11:55 AM, February 21, 2007  
Anonymous Anonymous said...

To me, Hector Ruiz in the last two years made the right decisions at the right time.
He put pressure on Intel with performance when Intel wasn't ready with his old P4, forcing it to create the Core solution: at the cost of lot of cache, and lot of dumping of legacy P4s.
Then he let Intel win the peformance battle, but at the cost of piles of P4 crap unwanted, because AMD focused on gaining marketshare.
Now with the K10 they will regain the performance crown WITH the marketshare gain. Hat off to Hector!! IMHO, AMD should stress that K10/Barcelona is NOT a mere core-update to Opteron dual core but a new chip (which is, due to new/improved FPU units, L3 cache,lots of microarchitecture enhancements/improvements).
And remember: Intel's power usage is always TDP (typical) and not at full load; it's always the same Intel's marketing strategy. What does it mean "typical"? For a office desktop user? For a user like me that runs Grid.org computing and 3d modelling 24hrs a day typical is near maximum. Typical is an average rate that doesn't make sense, the Intel quad core reaches 220 watt on full load.
So, 90 watt for AMD means at full load, 90 watt for Intel means an average.

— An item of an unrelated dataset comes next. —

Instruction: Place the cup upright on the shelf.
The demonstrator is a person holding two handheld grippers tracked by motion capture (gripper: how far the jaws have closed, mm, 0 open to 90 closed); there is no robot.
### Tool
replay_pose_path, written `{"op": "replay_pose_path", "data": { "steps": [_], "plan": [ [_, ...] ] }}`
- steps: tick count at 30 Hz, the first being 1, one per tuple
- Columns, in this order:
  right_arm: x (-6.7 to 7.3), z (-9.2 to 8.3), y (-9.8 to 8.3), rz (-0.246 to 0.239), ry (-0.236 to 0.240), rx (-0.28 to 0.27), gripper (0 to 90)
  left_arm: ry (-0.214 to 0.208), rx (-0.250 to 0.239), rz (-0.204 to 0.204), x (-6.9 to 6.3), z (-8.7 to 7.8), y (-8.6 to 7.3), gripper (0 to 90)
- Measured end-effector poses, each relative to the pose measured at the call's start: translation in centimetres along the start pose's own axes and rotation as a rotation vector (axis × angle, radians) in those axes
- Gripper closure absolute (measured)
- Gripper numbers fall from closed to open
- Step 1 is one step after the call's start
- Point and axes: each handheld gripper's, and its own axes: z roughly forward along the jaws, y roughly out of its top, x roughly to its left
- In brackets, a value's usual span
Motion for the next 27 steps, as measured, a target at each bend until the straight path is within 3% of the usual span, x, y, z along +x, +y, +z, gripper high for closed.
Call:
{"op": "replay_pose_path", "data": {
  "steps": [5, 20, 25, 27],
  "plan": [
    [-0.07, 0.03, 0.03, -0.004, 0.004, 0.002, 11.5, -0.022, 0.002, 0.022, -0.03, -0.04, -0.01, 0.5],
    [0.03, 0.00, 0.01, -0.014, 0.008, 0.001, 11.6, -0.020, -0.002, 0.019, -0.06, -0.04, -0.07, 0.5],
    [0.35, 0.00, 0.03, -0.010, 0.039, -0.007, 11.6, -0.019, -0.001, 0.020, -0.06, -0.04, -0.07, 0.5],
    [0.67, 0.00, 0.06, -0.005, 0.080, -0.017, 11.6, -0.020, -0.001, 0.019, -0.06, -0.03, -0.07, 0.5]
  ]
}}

12:09 PM, February 21, 2007  
Blogger Ho Ho said...

gnoppi
"And remember: Intel's power usage is always TDP (typical) and not at full load"

There have been rumours that AMD will start using the same nubmers.

gnoppi
"Intel quad core reaches 220 watt on full load"
Can you show some benchmarks that show similar number? Or was that for the entire box and not only for the CPU?

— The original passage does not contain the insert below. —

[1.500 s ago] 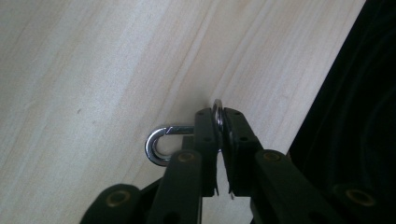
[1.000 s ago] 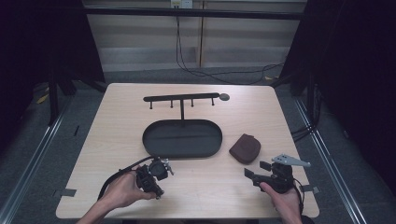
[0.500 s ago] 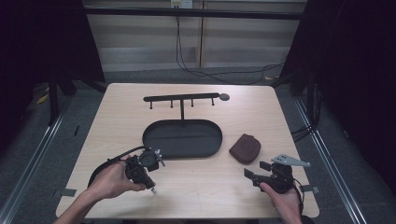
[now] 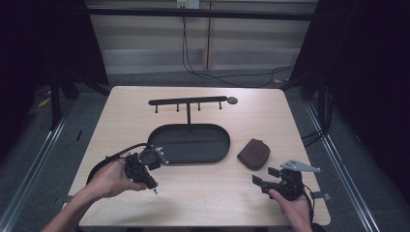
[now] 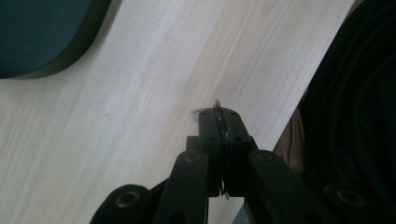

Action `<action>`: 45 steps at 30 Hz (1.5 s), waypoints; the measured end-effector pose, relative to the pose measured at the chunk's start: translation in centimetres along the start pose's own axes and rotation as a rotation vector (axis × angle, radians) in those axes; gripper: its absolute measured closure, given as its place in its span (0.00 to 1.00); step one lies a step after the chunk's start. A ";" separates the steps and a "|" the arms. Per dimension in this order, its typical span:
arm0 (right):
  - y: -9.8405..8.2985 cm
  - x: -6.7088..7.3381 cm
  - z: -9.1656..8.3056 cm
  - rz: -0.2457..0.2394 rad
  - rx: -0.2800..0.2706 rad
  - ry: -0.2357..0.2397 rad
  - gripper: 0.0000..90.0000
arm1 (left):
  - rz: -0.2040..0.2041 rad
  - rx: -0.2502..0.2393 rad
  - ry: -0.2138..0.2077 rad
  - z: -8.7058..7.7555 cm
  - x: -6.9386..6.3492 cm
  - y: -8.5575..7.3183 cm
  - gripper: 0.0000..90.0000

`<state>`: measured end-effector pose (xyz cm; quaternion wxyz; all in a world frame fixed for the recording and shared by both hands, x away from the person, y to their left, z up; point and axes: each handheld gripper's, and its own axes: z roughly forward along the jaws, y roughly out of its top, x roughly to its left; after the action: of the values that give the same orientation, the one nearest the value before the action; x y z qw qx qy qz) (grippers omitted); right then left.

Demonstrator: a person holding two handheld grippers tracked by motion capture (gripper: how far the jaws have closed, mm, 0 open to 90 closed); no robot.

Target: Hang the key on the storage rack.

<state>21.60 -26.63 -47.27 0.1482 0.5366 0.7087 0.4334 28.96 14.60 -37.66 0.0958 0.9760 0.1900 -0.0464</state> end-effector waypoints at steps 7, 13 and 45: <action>0.0 0.0 0.0 0.007 0.005 0.009 0.26 | 0.009 -0.029 0.016 -1.4 1.1 -0.2 0.99; 0.0 0.0 0.1 0.013 0.009 0.010 0.26 | -0.016 -0.082 0.010 -2.7 2.6 -0.2 0.99; 0.0 -0.1 0.3 0.013 0.014 0.008 0.25 | -0.058 -0.128 0.098 -9.2 7.8 1.5 0.99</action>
<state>21.86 -26.62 -47.47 0.1390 0.5405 0.7088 0.4313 37.24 17.97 -29.42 0.1470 0.9631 0.2251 0.0106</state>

12:28 PM, February 21, 2007  
Blogger Cenuijmu said...

I disagree that intel does not have the edge in the clockspeed arena at least potentially. The AMD K8 seems to be topping out at about 3.2Ghz where as an Intel X6800 will happily run all day at 3.8Ghz. Mine does over 4Ghz. That is a lot more overhead.

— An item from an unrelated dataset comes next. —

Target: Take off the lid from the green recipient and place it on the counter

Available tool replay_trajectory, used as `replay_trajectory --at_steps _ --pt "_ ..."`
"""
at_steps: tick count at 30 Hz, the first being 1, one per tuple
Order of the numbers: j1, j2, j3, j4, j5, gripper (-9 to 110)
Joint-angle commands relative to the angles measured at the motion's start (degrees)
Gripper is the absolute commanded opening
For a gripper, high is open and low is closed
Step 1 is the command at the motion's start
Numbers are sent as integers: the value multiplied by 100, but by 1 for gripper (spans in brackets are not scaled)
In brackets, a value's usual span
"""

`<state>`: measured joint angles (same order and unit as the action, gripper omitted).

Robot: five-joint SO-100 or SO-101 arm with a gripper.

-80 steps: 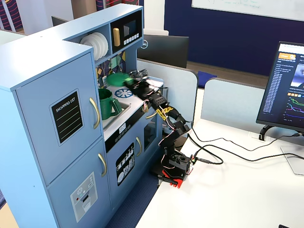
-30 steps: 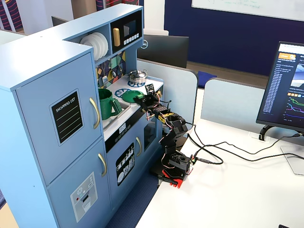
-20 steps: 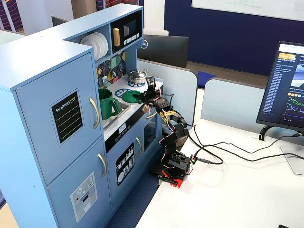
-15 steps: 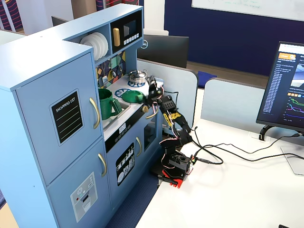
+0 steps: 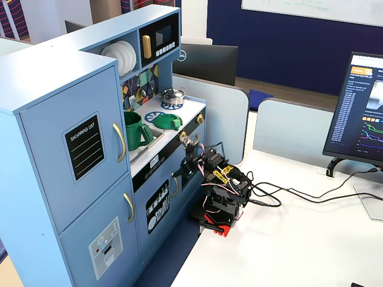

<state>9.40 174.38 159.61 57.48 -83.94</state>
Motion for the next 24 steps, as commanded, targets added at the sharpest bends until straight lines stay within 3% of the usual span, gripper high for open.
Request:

Gnoppi, I doubt Hector Ruiz "let" Intel win the performance battle, do you really think Hector said " Lets have lower performing cpu's so that when Intel reduces the price we have to at least follow suit? No, Hector would have been very glad indeed if Core was not much better than P4 performance wise.

You have a good point about market share being a good springboard for K10, but until K10 AMD will have to bite the bullet on profits.

Finally do you think Hector made a good decision in buying ATI ?

10:29 PM, February 21, 2007  
Blogger Ho Ho said...

cenuijmu
"I disagree that intel does not have the edge in the clockspeed arena at least potentially"

I haven't said they don't have the edge, I just said they aren't using it. They'll release 3Ghz quadcores and 50W quadcores soon. Also 45nm is stil on track for this year, possibly in Q3.

They will also increase FSB up to 1.6GHz and for some reason they rename it to Processor System Bus. That means 400MHz per core, just as much as Sharikou said would be needed for feeding a single core.

2:44 AM, February 22, 2007  
Blogger enumae said...

Sharikou
That's why a 3GHZ K8 can frag a 2.67GHZ Conroe E6700...

Not including Integer, the average margin between the E6700 and the X2 6000+ in benches won by Intel is 17%.

The everage margin between the E6700 and the X2 6000+ in benches won by AMD is 17%.

So looking at the results of benchmarks with more than a few percentage points (while not including Integer), that number being 21, AMD won 6, while Intel won 15.

I do not see a frag here, just results that show how each processor is better in certain applications.

On average the advantage belongs to Intel considering it won more than double the amount of benchmarks while having a 13% clock speed disadvantage.

11:09 AM, February 22, 2007  
Blogger Christian H. said...

I disagree that intel does not have the edge in the clockspeed arena at least potentially. The AMD K8 seems to be topping out at about 3.2Ghz where as an Intel X6800 will happily run all day at 3.8Ghz. Mine does over 4Ghz. That is a lot more overhead.

Releasing a chip that is warrantied to run at that speed is not the same as releasing a chip that can OC to a certain speed.